▶ YOUR OBJECTIVE: The lines below starting at the line containing "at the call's" and ending at the line containing "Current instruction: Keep" are to be repeated exactly, with both ends kept and nothing else added.

(Extracted data entries)
╔══
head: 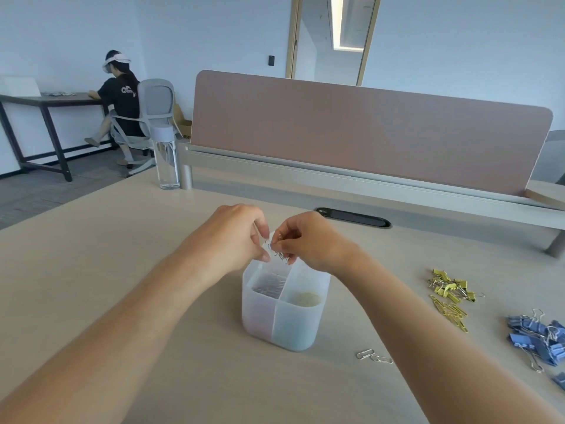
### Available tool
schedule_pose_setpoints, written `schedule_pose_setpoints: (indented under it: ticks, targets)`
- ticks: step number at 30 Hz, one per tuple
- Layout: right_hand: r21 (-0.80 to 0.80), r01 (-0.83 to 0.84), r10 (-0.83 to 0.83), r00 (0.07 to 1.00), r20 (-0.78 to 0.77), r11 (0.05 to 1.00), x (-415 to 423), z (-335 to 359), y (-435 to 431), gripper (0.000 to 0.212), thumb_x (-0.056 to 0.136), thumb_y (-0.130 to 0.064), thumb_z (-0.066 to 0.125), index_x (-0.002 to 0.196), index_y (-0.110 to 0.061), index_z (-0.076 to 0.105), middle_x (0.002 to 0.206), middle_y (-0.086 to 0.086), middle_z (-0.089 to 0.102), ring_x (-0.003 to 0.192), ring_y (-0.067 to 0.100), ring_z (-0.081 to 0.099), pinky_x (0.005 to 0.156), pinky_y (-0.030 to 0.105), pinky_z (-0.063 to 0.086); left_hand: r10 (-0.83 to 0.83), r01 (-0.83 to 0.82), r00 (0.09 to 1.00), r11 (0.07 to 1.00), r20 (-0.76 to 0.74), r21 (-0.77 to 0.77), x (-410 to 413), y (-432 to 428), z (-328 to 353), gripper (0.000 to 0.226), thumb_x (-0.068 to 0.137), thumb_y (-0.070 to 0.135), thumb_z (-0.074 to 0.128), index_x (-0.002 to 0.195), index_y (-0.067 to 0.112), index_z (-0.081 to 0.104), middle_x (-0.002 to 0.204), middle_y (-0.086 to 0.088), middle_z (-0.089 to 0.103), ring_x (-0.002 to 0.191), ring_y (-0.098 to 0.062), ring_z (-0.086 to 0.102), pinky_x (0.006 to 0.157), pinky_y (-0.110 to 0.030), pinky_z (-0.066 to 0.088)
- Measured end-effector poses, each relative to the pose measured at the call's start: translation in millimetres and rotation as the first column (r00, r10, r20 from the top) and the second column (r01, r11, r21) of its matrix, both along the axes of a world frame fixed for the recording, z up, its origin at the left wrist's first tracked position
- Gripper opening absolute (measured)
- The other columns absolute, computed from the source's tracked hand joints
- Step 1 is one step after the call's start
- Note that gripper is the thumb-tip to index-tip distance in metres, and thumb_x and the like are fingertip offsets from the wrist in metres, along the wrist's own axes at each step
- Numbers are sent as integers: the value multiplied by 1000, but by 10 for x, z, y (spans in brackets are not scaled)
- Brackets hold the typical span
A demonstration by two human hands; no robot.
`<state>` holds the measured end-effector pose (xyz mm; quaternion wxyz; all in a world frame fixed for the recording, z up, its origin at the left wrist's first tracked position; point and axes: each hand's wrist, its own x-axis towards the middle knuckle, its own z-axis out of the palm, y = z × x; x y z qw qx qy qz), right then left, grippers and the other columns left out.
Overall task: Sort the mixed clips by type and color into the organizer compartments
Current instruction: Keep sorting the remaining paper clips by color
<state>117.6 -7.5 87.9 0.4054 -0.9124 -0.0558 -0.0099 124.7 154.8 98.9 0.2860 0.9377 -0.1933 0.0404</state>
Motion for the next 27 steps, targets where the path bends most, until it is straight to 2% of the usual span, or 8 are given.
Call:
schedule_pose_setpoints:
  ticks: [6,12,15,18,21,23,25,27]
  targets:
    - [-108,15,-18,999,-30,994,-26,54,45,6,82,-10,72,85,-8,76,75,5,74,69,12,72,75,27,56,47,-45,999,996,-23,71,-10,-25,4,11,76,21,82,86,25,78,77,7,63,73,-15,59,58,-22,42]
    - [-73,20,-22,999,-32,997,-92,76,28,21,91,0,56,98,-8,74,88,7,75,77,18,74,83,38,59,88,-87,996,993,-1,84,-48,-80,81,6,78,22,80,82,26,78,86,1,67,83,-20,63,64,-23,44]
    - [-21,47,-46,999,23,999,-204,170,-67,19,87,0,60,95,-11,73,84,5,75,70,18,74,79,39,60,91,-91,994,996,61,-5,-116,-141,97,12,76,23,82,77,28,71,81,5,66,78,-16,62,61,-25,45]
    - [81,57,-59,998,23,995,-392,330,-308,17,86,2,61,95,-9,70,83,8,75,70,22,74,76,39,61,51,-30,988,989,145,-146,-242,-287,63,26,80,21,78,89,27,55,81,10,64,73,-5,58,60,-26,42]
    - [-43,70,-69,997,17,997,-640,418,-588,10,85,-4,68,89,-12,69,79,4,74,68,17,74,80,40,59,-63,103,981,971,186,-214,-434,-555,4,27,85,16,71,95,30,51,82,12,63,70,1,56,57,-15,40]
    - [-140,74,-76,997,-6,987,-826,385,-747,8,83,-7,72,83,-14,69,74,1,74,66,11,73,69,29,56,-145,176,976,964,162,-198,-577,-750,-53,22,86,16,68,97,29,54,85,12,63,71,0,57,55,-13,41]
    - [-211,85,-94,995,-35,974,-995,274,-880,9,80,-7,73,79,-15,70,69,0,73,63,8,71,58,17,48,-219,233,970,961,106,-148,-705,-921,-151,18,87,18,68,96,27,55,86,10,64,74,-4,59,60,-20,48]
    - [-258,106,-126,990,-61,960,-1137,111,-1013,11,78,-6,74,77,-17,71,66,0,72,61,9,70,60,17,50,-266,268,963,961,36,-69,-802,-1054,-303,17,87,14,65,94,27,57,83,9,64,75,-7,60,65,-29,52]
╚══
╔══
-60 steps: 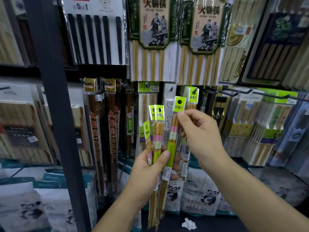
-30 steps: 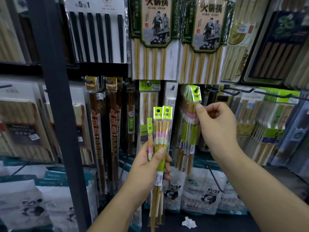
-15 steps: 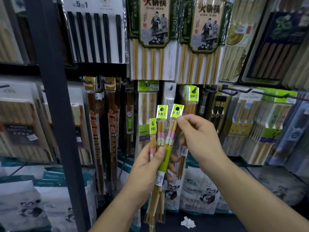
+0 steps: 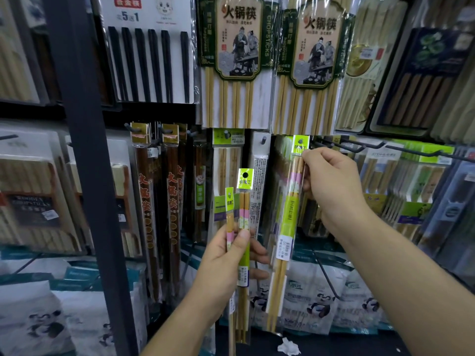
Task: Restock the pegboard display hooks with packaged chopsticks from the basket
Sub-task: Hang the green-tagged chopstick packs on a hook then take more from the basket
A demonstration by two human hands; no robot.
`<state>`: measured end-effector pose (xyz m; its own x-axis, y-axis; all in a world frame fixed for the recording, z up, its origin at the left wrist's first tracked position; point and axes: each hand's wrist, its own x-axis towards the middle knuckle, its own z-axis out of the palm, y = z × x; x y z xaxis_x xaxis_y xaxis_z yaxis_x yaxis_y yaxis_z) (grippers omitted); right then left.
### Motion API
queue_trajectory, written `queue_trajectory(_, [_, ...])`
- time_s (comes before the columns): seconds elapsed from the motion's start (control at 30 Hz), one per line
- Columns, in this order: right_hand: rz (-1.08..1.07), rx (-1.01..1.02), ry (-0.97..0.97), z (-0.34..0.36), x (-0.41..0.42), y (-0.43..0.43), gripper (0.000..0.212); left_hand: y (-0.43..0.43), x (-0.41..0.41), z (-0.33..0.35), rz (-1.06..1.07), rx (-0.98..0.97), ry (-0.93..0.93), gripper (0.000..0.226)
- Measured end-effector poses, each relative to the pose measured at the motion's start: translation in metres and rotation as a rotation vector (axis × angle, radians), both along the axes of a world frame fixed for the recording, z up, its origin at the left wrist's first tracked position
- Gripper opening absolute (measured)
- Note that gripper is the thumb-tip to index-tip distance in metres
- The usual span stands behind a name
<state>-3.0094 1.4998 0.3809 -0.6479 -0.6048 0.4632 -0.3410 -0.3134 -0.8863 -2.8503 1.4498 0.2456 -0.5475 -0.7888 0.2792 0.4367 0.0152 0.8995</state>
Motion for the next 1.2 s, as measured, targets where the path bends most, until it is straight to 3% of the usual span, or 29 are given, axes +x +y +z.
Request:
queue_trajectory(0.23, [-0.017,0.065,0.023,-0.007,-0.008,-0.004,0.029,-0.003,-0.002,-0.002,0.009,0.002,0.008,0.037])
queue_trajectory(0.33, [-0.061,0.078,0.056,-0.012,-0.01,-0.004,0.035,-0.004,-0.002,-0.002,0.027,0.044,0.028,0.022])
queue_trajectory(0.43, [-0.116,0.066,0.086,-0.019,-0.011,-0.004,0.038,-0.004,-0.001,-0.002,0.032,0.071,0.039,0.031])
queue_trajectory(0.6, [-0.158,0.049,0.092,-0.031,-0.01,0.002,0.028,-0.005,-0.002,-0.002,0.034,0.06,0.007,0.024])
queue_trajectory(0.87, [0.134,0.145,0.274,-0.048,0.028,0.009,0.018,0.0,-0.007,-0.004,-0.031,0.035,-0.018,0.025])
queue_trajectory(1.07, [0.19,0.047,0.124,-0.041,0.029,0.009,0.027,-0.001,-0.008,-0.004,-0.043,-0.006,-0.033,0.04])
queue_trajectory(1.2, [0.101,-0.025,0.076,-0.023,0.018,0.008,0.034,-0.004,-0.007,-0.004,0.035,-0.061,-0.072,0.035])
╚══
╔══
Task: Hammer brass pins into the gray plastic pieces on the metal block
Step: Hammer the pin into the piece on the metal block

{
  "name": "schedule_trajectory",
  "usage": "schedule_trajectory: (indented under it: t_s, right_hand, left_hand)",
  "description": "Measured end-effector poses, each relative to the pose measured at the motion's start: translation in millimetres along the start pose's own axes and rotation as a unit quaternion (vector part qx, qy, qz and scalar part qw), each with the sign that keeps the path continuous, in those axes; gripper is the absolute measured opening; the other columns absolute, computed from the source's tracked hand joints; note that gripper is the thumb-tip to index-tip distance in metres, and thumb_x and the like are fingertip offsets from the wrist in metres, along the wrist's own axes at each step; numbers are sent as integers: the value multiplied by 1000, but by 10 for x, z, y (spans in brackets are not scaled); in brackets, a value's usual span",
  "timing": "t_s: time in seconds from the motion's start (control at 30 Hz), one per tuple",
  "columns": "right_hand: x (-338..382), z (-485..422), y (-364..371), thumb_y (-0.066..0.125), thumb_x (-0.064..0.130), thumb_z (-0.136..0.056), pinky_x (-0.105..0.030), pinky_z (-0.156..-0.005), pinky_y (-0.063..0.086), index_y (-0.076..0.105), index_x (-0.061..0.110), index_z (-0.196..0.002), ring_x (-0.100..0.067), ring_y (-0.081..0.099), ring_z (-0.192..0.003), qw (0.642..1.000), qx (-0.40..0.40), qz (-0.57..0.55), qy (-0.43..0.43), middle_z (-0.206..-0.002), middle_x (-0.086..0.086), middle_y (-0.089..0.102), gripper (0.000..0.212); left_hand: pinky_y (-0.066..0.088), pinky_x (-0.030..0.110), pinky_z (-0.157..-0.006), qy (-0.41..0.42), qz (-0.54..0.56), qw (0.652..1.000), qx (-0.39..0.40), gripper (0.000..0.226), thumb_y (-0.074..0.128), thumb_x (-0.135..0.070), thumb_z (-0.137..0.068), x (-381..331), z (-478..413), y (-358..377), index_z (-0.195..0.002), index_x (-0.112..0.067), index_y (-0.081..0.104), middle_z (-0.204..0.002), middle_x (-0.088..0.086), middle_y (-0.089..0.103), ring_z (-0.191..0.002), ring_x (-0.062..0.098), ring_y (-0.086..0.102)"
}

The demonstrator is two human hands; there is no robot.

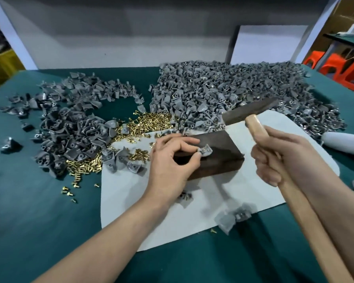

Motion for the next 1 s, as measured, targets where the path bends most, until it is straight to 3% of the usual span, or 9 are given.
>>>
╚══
▶ TASK ANSWER:
- Measured end-effector poses, each relative to the pose measured at the call's start: translation in millimetres and rotation as the first column (r00, r10, r20 from the top) and the second column (r01, r11, r21) of its matrix, both along the axes of a world frame fixed for the recording, z up, its origin at the left wrist's first tracked position
- Gripper opening absolute (measured)
- The other columns absolute, computed from the source's tracked hand joints
- Step 1 is one step after the call's start
- Note that gripper is the thumb-tip to index-tip distance in metres, and thumb_x and the like are fingertip offsets from the wrist in metres, along the wrist's own axes at each step
- Numbers are sent as integers: the value multiplied by 1000, but by 10 for x, z, y (spans in brackets are not scaled)
- Brackets hold the typical span
A demonstration by two human hands; no robot.
`<state>` holds the measured end-effector pose (xyz mm; quaternion wxyz; all in a world frame fixed for the recording, z up, its origin at the left wrist's first tracked position; point and axes: each hand's wrist, its own x-axis towards the middle knuckle, its own z-axis out of the palm, y = z × x; x y z qw qx qy qz), right then left, grippers and the other columns left out.
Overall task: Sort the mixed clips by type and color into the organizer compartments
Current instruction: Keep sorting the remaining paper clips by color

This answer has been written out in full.